Lord Chrusher wrote:A few disorganised points:
I think you underestimate how complicated it is to design and build a useful satellite.
My point was more about the difficulty of getting a working launch vehicle and being able to operate it rather than the engineering challenges, given as there are quite a few more countries that produce satellites than those who launch them.
I concede the point about the actual engineering difficulties of satellite construction though. I'm not suggesting in any way the the engineering challenges are easier or harder, I was making an observational point.
One stumbling block to international collaboration in space flight is the same technology that can launch a satellite can be used to deliver a nuclear weapon anywhere on Earth. In addition satellite are now vital to military communications and intelligence gathering.
Indeed. Black Arrow was a by-product of the Blue Streak programme, a British launch vehicle for thermonuclear warheads. In the end the government just bought Polaris from the states.
Surely though having the UN governing space exploration would help to reduce the suspicion of rocket development being used to advance nuclear warhead delivery capabilities of any one nation state? or am I just being too much of an idealist?
Despite sharing the same head of state Australia and Britain are completely separate countries.

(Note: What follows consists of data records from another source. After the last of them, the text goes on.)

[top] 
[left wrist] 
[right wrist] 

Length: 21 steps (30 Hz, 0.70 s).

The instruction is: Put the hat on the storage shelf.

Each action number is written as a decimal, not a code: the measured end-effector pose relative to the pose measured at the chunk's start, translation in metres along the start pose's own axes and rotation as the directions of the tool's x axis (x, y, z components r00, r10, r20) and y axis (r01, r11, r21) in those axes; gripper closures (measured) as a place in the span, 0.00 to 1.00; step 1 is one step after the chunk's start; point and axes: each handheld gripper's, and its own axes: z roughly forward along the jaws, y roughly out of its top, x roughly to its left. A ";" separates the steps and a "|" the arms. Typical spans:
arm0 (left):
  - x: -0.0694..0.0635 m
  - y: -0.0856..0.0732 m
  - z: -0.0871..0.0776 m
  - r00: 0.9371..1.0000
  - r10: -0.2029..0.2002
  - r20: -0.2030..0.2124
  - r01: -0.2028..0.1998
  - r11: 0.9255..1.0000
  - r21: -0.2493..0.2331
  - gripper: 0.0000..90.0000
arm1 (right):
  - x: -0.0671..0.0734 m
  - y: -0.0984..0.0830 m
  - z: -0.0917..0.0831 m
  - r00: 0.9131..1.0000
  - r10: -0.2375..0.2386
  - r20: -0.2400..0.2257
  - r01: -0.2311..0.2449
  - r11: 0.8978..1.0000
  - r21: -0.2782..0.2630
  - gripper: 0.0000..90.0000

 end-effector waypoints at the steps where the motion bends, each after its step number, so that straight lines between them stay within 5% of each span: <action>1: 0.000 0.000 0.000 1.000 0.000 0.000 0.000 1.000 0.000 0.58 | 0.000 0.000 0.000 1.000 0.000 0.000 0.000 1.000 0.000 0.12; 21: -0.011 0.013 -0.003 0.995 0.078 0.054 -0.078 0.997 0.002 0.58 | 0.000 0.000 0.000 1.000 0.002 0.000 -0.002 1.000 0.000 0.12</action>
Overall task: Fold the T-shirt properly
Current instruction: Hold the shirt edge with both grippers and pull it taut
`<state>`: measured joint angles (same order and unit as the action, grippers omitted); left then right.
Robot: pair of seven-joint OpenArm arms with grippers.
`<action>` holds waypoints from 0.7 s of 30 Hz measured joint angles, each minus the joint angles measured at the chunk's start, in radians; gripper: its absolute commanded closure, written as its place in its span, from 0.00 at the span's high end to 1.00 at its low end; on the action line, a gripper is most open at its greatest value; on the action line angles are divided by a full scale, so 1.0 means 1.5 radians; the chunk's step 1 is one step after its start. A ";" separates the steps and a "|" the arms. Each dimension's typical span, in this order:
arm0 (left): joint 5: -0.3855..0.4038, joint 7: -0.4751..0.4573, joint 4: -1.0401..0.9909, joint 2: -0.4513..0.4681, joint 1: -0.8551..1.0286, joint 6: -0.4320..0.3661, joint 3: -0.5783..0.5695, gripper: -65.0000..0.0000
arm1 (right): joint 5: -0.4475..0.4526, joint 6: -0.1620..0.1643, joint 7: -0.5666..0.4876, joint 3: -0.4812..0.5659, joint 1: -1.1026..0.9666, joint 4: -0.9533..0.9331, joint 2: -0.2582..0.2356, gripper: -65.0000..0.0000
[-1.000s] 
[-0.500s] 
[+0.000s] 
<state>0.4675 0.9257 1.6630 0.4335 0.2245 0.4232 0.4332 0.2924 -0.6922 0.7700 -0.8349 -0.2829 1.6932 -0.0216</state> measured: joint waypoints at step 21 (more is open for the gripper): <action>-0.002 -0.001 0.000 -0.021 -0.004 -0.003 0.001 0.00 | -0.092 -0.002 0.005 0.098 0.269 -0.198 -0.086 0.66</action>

I didn't say they weren't, that was a 'Devil's Prosecution' to Brad's 'Devil's Advocate' about whether that made Black Arrow an Australian launch capability instead of a British one. The argument there was at what point do you distinguish between geography, nation, state and identity? I wasn't trying to reclaim sovereignty of Australia for Britain.
The reason why the US launches from Florida and the European Space Agency launches from French Guiana is that since the Earth spins it takes less fuel to reach orbit the closer you are to the equator.
There is also that point but for the sake of brevity I decided that wasn't worth extending my already rather long post to include. That factor doesn't prohibit space launches from being made elsewhere, it just makes it more challenging (and it's not the only deciding factor either or else surely US launches would be made from Hawaii, surely?).
24 kilometres is not that high. It is only a couple kilometres higher than the cruising altitude of the U-2 spy plane and significantly lower than the 37 km reached by a modified MiG 25. The highest manned balloon reached 34 km and the highest parachute jump was done from 31 km also from a balloon. The record for an unmanned balloon is 53 km. The two kids used a normal weather balloon which normally reach the same height as the kid's ballon or higher.
Well, I consider 24km to be pretty high. I certainly wouldn't want to be without a pressure suit or parachute from that height. It's not technically space, but as space has no distinct boundary line (unless you want to argue about the 100km definition, in which case is 100,000.01m in altitude more space-like than 99,999.99m?) and given that we're talking about the achievement of two kids of school age, this is still a pretty cool thing.
It's certainly high enough to make international news, even if it's not that impressive to some folks.